穎胄之立南康王也,非衍誌也,穎胄挾以製衍也。故於諸篡主,唯衍差為近正者有二:穎胄恇怯,欲請救於魏,其時元英方欲乘亂以襲襄陽,幸其主不從耳,而請援以挑之,是授國於索虜也。衍毅然曰:“丈夫舉事,欲清天步,豈容北麵請救戎狄?”則其視劉文靜之引突厥以貽後患者為正矣。穎胄之立南康也,果不忘蕭鸞之血祀乎?抑道成立順帝、蕭鸞立海陵之故智耳。已正君臣之分,而又奪而弑之,則君臣之道,遂淪喪而無餘。衍之東下也,東昏已死於張稷之手,衍乃整勒部曲以入建康,自以宣德太後令承製受百僚之敬,而非受命於南康。南康王至姑熟,而衍已自立,未嚐一日立於南康之廷。非己立之,未嚐臣之,則視唐之奉代王而逼之禪也,又有閑矣。
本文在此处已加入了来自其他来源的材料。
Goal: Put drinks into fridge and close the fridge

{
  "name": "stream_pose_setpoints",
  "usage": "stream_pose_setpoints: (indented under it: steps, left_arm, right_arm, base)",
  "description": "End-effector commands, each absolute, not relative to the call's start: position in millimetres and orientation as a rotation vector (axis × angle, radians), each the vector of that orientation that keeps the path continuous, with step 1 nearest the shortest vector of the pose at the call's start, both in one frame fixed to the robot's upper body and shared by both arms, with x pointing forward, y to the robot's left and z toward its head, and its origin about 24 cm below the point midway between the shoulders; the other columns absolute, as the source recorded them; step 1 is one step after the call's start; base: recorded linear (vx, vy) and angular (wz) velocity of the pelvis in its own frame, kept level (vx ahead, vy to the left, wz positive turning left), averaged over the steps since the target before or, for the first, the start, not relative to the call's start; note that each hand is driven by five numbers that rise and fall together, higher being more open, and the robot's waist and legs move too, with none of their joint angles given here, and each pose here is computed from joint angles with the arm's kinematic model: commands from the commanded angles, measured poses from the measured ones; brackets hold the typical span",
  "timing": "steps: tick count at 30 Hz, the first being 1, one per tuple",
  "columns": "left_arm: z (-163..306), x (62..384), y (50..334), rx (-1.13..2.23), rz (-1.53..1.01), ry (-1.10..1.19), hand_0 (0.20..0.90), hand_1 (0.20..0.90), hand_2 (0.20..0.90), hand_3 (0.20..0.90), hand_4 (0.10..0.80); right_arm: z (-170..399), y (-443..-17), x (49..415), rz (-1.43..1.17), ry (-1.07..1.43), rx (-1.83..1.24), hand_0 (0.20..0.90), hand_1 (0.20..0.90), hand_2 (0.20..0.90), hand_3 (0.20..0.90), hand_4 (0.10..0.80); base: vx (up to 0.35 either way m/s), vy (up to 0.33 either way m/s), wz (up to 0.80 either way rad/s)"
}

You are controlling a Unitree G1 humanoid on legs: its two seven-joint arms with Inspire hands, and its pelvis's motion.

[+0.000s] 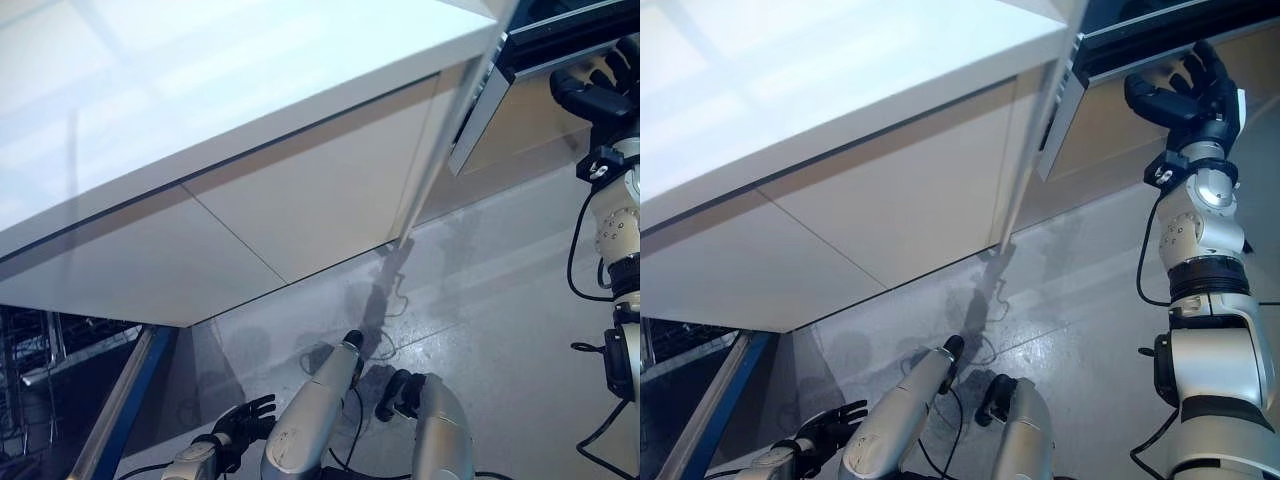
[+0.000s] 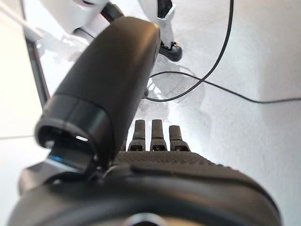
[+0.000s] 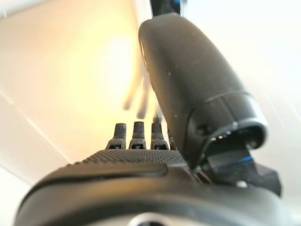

故曰視諸篡者為近正也。藉令穎胄不死,必陽奉南康以與衍爭,而規滅衍以自篡;不勝,則北引索虜以殘中國僅存之統,王琳之禍,穎胄先之矣。故穎胄之死,非徒衍之幸,抑天下之幸也。
乃若衍之惡不可掩者,則弑和帝是已。衍固欲置之南海,而沈約以危詞動之,然衍以是惡約,奪其權而加以惡諡,則衍且有自艾之心矣。若穎胄之茸頑,而欲師道成、鸞之故轍,死而其慝隱耳,衍之所不屑也。